I had some little sample I wanted to write where I had a TextField that restricted input. Maybe somebody else out there has already figured out how to do this elegantly, but I hadn’t and thought it would be worth a small post to demonstrate the technique.
Within the TextInputControl is a Content, which actually models the TextInputControl’s content. So for example, this is where we strip out newlines and such if you paste a String into a TextField that contains such characters, but in TextArea we allow those sorts of modifications. There is a protected getContent() method, so in theory a subclass of TextInputControl can manipulate the content directly, although in the case of TextField, it does not.
In fact, the only places in all the code that actually modify the TextField’s text is in the replaceText and replaceSelection methods defined on TextInputControl. So all you have to do is subclass TextField and override these two methods.
field = new TextField() {
@Override public void replaceText(int start, int end, String text) {
// If the replaced text would end up being invalid, then simply
// ignore this call!
if (!text.matches("[a-z]")) {
super.replaceText(start, end, text);
}
}
@Override public void replaceSelection(String text) {
if (!text.matches("[a-z]")) {
super.replaceSelection(text);
}
}
};
In the future we may want to add a more specific method (maybe called “accept” which takes the proposed new string after the modification) so that in the off chance that TextField or TextInputControl ends up modifying the content from some additional methods beyond these two, you could still have a reliable way to reject invalid input. However for the time being, this should work just fine!

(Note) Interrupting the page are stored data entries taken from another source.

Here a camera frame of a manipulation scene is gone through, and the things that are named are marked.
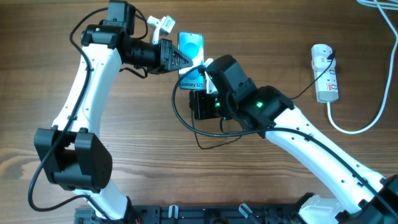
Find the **blue screen smartphone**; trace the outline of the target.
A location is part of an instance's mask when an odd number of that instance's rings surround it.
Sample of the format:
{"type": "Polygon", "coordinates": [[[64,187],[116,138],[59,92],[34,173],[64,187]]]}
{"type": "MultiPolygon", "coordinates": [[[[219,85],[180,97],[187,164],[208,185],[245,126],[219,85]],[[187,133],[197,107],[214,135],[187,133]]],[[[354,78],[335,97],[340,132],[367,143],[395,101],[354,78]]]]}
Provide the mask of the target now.
{"type": "MultiPolygon", "coordinates": [[[[193,67],[203,64],[204,44],[203,35],[199,33],[180,31],[178,33],[178,49],[192,60],[191,67],[183,68],[178,71],[181,77],[193,67]]],[[[183,90],[203,90],[205,79],[198,70],[189,73],[181,82],[180,88],[183,90]]]]}

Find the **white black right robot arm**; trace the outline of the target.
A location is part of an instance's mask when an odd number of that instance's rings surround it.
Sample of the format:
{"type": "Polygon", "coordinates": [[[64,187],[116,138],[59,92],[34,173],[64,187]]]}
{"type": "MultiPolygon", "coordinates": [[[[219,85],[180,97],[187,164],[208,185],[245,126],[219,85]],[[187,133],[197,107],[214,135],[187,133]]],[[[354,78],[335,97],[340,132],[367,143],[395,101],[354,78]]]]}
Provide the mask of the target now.
{"type": "Polygon", "coordinates": [[[230,55],[196,68],[216,90],[199,92],[196,119],[226,117],[242,134],[258,134],[293,155],[332,192],[310,194],[295,217],[305,223],[396,223],[397,177],[366,167],[321,133],[293,101],[273,86],[257,87],[230,55]]]}

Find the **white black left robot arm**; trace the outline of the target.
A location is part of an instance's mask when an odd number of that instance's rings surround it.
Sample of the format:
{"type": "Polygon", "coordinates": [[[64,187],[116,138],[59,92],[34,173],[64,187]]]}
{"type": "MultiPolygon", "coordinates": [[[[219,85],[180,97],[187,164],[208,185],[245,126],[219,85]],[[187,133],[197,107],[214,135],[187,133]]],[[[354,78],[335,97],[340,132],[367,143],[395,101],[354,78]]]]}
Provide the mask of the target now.
{"type": "Polygon", "coordinates": [[[111,180],[113,160],[99,139],[100,122],[116,75],[127,70],[140,78],[191,67],[193,62],[167,39],[175,21],[147,17],[152,40],[134,37],[140,10],[126,1],[110,1],[107,17],[82,32],[76,49],[80,65],[68,98],[48,129],[38,129],[34,146],[39,172],[51,184],[72,191],[92,207],[93,221],[135,223],[137,215],[129,197],[111,180]]]}

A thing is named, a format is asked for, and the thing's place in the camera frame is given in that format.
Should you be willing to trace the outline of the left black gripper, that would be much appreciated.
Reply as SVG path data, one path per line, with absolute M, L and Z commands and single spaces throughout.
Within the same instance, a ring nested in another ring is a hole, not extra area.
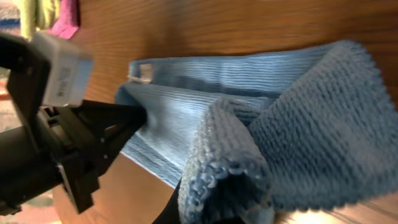
M 1 66 L 21 126 L 1 133 L 1 213 L 61 185 L 78 213 L 93 205 L 99 177 L 147 121 L 140 106 L 83 99 L 79 107 L 42 104 L 50 63 L 32 44 L 1 34 Z

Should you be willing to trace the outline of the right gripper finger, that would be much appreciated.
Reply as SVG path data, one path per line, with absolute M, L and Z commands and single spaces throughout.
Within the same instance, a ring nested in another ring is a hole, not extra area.
M 160 215 L 152 222 L 152 224 L 180 224 L 180 216 L 178 210 L 178 193 L 180 190 L 180 183 L 178 182 L 176 188 L 165 208 Z

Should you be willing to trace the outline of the blue cloth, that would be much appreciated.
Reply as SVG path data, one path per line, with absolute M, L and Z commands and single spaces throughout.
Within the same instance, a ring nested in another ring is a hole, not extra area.
M 245 56 L 136 60 L 123 154 L 177 189 L 180 223 L 329 210 L 397 190 L 397 111 L 349 40 Z

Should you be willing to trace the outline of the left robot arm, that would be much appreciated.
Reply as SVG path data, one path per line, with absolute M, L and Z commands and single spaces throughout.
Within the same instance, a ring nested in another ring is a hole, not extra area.
M 1 215 L 58 185 L 84 212 L 99 177 L 146 122 L 145 109 L 86 100 L 91 55 L 46 32 L 1 34 L 1 66 L 22 123 L 1 133 Z

I think that JavaFX2 should take some design cues from Qt. It is an established GUI framework with many users and developers including KDE, the Linux desktop environment. With KDE using Qt, it receives a lot of real world use and some great features come out of this.

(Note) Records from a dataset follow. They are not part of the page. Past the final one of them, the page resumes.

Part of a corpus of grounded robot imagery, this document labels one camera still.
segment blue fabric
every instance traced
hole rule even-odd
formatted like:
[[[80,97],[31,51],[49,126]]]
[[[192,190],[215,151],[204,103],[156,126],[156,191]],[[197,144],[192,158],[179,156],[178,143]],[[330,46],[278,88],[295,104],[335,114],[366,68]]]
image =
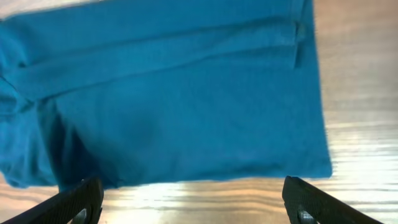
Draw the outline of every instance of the blue fabric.
[[[329,177],[311,1],[102,1],[0,24],[15,187]]]

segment table surface
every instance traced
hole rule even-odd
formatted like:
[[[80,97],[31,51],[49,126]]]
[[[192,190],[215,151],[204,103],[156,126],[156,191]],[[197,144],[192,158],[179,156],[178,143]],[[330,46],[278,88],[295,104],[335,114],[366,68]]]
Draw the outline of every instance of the table surface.
[[[77,0],[0,0],[0,17]],[[333,177],[311,184],[398,223],[398,1],[315,0]],[[283,180],[153,184],[105,193],[100,223],[288,223]],[[55,195],[0,177],[0,222]]]

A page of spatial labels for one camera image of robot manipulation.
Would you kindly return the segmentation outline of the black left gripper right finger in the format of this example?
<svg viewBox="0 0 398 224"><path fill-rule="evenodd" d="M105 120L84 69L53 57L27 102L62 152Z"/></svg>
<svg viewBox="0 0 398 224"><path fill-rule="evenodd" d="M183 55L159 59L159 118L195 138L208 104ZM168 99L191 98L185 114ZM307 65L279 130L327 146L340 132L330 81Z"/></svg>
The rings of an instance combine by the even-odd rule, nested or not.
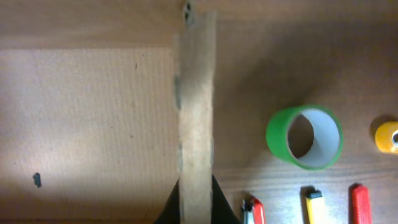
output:
<svg viewBox="0 0 398 224"><path fill-rule="evenodd" d="M240 224L234 214L215 176L212 175L211 224Z"/></svg>

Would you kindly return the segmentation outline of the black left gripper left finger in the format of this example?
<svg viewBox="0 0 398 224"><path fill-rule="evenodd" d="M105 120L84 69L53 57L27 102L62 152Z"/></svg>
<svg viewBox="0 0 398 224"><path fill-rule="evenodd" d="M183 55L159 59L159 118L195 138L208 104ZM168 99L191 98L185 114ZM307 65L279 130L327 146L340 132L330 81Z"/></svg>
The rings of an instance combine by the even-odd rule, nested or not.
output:
<svg viewBox="0 0 398 224"><path fill-rule="evenodd" d="M179 180L174 185L164 208L154 224L180 224Z"/></svg>

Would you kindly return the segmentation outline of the green tape roll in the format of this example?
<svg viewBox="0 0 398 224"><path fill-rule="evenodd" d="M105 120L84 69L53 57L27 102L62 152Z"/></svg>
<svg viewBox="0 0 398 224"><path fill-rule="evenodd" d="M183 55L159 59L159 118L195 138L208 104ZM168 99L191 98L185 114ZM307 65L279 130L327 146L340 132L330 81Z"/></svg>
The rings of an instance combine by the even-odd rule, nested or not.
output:
<svg viewBox="0 0 398 224"><path fill-rule="evenodd" d="M313 143L302 157L295 157L288 138L297 117L305 117L313 128ZM328 109L320 105L302 105L275 113L266 129L267 146L276 158L306 170L322 170L332 166L340 157L344 136L340 122Z"/></svg>

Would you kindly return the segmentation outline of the brown cardboard box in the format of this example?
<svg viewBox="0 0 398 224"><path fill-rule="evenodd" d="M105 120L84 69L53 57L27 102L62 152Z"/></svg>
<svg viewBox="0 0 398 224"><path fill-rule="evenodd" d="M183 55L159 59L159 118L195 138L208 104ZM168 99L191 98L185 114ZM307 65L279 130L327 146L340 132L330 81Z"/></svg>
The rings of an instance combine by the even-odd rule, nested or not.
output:
<svg viewBox="0 0 398 224"><path fill-rule="evenodd" d="M211 220L216 15L166 47L1 50L1 220Z"/></svg>

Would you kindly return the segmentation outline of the red utility knife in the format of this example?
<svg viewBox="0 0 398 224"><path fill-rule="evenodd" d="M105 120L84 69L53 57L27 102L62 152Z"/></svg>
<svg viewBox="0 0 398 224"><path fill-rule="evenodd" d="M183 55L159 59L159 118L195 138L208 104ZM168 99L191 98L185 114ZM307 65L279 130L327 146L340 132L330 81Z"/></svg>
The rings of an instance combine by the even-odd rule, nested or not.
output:
<svg viewBox="0 0 398 224"><path fill-rule="evenodd" d="M369 190L364 185L356 185L351 191L354 224L372 224Z"/></svg>

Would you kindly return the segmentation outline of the yellow tape roll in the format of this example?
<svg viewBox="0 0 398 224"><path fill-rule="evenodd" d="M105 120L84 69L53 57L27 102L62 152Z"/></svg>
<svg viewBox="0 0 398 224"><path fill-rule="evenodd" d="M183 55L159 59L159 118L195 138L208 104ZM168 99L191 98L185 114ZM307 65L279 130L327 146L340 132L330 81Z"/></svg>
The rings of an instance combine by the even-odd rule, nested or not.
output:
<svg viewBox="0 0 398 224"><path fill-rule="evenodd" d="M397 154L397 121L386 122L376 130L377 148L386 154Z"/></svg>

In Qt, QLineEdit (One line text boxes), have an input mask. This mask and provide a template to what can be entered into the box. It provides visual feedback for the user as well.
There is also the QValidator which has a few useful subclasses such as QIntValidator, QDoubleValidator and QRegexValidator which can be applied to various controls to validate the control’s input.
I’m really rooting for JavaFX2. I just hope that the developers take a look at Qt and see all that is provided. I’d love to move away from Qt/C++, but I don’t think I could leave if JavaFX doesn’t provide the functionality that makes Qt such an enjoyable experience to program in. (Minus dealing with C++).
Hi Tamul,
I think regex validation is fine for URL & email (although it is tricky to craft a good regex for email). Either a masked input or regex input is not suitable for phone numbers, dates, or money since the format is both locale dependent as well as being quite complicated requiring logic beyond what a regex or input mask can handle well (see the library Google uses for phone numbers for examples of the complexity).
In Swing, that kind of task can be achieved by registering a custom DocumentListener in a JTextField. Any chance we can see something like that in JavaFX?
I am thinking of something more along the lines of a callback property on TextField, like setInputFilter(new Callback() {…}); or something, but not sure.
What about in the case when a user copy and pastes into the TextField?
Should work, are you seeing a problem when pasting?
Richard,
Apologies for the time it took to reply, I forgot about this comment
I am having issues when copying and pasting into the textfield using the method you described in the OP.
I select the TextField, paste a “aaa” into it and then tab out of the Text Field and the “aaa” remains.
The only change I have made to your code is the TextField I have declared is final.